── Exercise data ──
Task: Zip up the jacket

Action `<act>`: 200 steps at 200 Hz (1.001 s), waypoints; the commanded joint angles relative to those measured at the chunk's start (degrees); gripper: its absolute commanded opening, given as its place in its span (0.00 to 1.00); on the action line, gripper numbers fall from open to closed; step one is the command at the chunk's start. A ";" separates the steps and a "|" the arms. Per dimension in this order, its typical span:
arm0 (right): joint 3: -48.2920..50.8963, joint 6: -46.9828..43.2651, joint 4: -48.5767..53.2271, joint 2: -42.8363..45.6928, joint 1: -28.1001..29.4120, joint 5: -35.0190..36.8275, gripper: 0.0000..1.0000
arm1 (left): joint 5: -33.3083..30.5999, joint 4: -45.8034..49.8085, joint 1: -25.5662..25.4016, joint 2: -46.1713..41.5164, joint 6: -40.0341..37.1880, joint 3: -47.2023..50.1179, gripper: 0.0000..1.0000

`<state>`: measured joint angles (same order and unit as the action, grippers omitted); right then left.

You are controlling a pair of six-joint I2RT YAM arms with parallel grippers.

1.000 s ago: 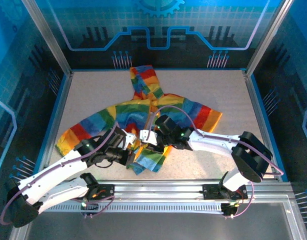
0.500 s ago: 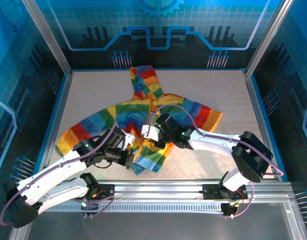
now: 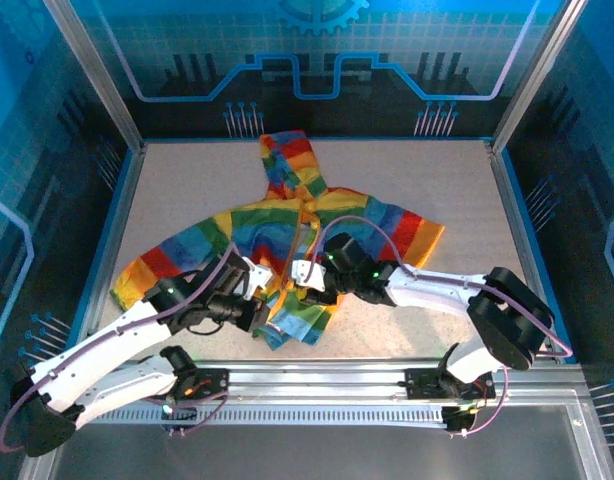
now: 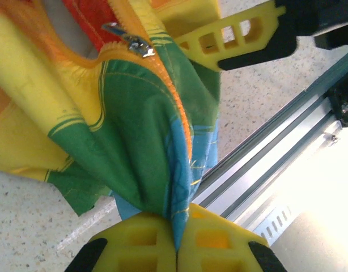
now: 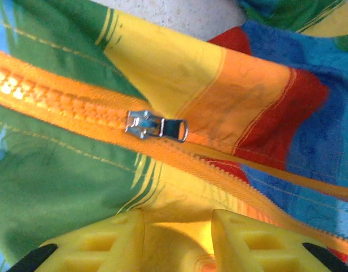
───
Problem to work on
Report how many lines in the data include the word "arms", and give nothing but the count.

Result
2